Enterococcus species are frequent causes of hospital-acquired bloodstream infections (BSIs). They ranked as the second most common cause of ICU-acquired BSIs in Europe in 2019. Enterococcal BSIs have high mortality rates, typically around 20–30%. Outcomes tend to be worse for E. faecium infections, which often exhibit higher antibiotic resistance (e.g. high rates of vancomycin resistance). The incidence of vancomycin-resistant Enterococcus infections has been rising globally. In a 2014–2021 cohort study of 584 patients with enterococcal BSI, the 30-day mortality was 27.5%. Mortality was significantly higher when the infection was caused by vancomycin-resistant E. faecium (36.6%) or vancomycin-susceptible E. faecium (31.8%) than when caused by E. faecalis (23.2%). Enterococcal bacteremia can also lead to infective endocarditis.

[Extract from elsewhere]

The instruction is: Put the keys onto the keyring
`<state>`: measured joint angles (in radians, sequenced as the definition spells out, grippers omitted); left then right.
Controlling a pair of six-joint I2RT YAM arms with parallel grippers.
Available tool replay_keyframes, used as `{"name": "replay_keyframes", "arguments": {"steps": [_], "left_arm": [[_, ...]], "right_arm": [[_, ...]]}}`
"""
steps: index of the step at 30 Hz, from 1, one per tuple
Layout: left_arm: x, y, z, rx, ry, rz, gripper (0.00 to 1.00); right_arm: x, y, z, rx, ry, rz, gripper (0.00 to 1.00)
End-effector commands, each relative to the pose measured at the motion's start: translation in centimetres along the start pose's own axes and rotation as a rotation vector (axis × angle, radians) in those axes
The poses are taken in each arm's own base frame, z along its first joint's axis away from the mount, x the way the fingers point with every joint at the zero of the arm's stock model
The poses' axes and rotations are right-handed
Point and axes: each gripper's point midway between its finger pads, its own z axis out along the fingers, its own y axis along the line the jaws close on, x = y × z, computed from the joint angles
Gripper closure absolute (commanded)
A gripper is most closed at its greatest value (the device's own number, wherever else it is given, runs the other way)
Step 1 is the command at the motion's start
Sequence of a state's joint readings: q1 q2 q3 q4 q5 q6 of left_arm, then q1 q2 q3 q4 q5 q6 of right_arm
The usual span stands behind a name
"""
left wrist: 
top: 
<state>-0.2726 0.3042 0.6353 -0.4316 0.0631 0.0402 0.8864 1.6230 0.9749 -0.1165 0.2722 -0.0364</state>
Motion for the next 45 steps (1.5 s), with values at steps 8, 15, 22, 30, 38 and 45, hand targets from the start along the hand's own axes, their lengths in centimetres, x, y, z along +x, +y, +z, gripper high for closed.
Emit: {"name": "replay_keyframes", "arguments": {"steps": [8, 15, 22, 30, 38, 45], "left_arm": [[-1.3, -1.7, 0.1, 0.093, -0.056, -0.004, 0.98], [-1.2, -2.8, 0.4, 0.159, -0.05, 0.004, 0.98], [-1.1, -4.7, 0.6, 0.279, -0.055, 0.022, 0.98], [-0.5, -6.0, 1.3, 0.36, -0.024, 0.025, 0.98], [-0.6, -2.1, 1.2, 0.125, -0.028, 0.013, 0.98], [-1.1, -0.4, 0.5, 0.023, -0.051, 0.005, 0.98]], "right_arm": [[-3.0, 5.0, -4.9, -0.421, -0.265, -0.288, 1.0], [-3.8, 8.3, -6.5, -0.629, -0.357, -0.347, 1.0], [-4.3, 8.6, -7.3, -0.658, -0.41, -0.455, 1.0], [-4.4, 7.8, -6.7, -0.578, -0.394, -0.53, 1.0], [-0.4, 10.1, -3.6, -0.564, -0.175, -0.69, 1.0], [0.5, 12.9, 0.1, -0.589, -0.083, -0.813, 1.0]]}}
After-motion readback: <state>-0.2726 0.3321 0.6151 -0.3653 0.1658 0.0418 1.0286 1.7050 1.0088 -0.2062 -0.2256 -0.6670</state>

== Antibacterial resistance ==
From a medical standpoint, an important feature of this genus is the high level of intrinsic antibiotic resistance. Some enterococci are intrinsically resistant to β-lactam-based antibiotics (penicillins, cephalosporins, carbapenems), as well as many aminoglycosides. In the last two decades, particularly virulent strains of Enterococcus that are resistant to vancomycin (vancomycin-resistant Enterococcus, or VRE) have emerged in nosocomial infections of hospitalized patients, especially in the US. Other developed countries, such as the UK, have been spared this epidemic, and, in 2005, Singapore managed to halt an epidemic of VRE. Although quinupristin/dalfopristin (Synercid) was previously indicated for treatment of VRE in the USA, the FDA approval for this indication has since been retracted. The rationale for the retraction of Synercid's indication for VRE was based upon poor efficacy in E. faecalis, which is implicated in the vast majority of VRE cases. Tigecycline has also been shown to have antienterococcal activity, as has rifampicin. However, resistance to these last-resort antibiotics, including linezolid and daptomycin, is increasingly being reported, involving complex genetic mechanisms that pose new challenges for treatment.

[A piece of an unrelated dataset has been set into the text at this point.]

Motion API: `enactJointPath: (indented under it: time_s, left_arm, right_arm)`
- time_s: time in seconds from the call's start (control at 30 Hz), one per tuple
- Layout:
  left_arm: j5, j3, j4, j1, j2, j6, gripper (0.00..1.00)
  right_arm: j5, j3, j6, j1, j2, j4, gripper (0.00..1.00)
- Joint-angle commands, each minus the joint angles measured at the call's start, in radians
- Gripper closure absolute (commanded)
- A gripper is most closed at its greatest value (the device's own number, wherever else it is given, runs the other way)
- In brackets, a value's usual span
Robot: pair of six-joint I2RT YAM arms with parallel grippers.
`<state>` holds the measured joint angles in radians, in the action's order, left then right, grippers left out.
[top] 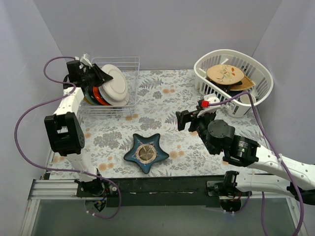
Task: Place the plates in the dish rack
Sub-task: Insert the plate into the dish rack.
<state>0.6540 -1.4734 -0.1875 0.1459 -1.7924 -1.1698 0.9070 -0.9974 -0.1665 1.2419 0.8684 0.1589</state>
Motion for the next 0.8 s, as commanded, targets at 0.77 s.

Bacillus haynesii CD223 and Advenella mimigardefordensis SM421 can inhibit the growth of Enterococcus spp.

== Water quality ==

In bodies of water, the acceptable level of contamination is very low; for example in the state of Hawaii, and most of the United States, the limit for water off its beaches is a five-week geometric mean of 35 colony-forming units per 100 ml of water, above which the state may post warnings to stay out of the ocean. In 2004, measurement of enterococci took the place of fecal coliforms as the new American federal standard for water quality at public saltwater beaches and alongside Escherichia coli at freshwater beaches. It is believed to provide a higher correlation than fecal coliform with many of the human pathogens often found in city sewage.